It’s a question they don’t want to have to ask. “If this goes away…what are they going to do?”

Edder Diaz Martinez was brought to the United States from Mexico at 5 years old and is now a senior at ASU and one of roughly 300 DACA students at the university. He said right now he pays $7,000 per semester, but if in-state tuition is taken away from so-called Dreamers, that would drastically change.

[RELATED: Trump on deal for 'Dreamer' immigrants: 'NO MORE']

“I would pay about $14,000 per semester. So it’s almost double,” said Diaz Martinez. “Paying almost $30,000 a year, then $60,000, there’s no way I could afford that.”

[READ MORE: Arizona high court to consider in-state tuition for DREAMers]

In-state tuition for DACA students was granted by the Maricopa County Community College District but is now held up in court because of Attorney General Mark Brnovich.
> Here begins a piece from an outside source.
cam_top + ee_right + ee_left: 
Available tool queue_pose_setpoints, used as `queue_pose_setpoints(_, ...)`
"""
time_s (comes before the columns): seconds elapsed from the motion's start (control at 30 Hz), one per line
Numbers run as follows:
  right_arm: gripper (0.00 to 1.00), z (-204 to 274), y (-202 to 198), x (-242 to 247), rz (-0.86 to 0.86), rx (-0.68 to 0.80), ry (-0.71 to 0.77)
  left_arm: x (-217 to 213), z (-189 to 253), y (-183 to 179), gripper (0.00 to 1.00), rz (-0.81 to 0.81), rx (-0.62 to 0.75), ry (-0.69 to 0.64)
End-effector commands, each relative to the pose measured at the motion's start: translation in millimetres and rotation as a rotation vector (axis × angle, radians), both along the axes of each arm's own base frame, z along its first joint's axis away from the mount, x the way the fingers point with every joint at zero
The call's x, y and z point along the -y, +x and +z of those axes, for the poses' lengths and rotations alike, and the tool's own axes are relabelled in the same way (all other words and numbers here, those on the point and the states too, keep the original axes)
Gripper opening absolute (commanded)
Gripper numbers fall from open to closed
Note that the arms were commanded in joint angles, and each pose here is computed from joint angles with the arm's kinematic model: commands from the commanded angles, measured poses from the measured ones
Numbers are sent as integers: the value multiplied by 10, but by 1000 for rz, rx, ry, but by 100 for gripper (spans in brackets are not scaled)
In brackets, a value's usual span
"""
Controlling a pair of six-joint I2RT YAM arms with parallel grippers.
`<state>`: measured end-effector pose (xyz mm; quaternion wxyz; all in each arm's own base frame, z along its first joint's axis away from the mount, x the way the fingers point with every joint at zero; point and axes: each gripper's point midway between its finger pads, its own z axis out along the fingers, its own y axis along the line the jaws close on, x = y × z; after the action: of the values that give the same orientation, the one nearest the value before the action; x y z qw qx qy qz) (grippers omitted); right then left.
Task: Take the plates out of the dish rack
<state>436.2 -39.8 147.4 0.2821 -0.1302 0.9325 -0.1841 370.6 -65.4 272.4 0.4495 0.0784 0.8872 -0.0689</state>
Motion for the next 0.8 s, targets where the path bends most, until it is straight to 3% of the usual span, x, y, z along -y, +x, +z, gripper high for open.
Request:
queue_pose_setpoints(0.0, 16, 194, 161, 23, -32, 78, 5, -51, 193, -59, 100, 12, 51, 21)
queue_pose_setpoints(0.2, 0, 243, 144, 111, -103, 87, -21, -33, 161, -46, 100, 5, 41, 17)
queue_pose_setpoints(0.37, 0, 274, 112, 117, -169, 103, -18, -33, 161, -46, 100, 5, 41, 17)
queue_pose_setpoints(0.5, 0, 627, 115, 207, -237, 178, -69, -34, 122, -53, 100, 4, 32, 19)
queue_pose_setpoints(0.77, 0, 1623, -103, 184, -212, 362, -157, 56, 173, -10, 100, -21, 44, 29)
Brnovich said "Dreamers" are not eligible for lower tuition because of a 2006 proposition that does not allow DACA recipients to receive public benefits.

[READ MORE: Arizona court overturns in-state tuition for some immigrants]

Diaz Martinez said that's a double standard when it comes to public schools because DACA students pay taxes and contribute to the public universities.

“You’re talking about people who want to be doctors, they want to go into professions, STEM professions to contribute,” said Diaz Martinez.

[RELATED: AZ Board of Regents votes to give in-state tuition to DACA students]

He said the most detrimental part is how many DACA students would be forced to drop out of school due to financial constraints if their tuition doubles, which is a concern that's weighing on them emotionally too.

“At the end of the day, we do want to have normal lives. We want to feel like we are a normal person and a normal college student,” said Diaz Martinez.

[RELATED: Immigration advocacy group sends DACA recipients to DC to appeal to lawmakers]

The DACA students will start their news conference at 8:30 Monday morning outside the Arizona Supreme Court, and even though oral arguments begin Monday, that decision likely won't be made for a couple months.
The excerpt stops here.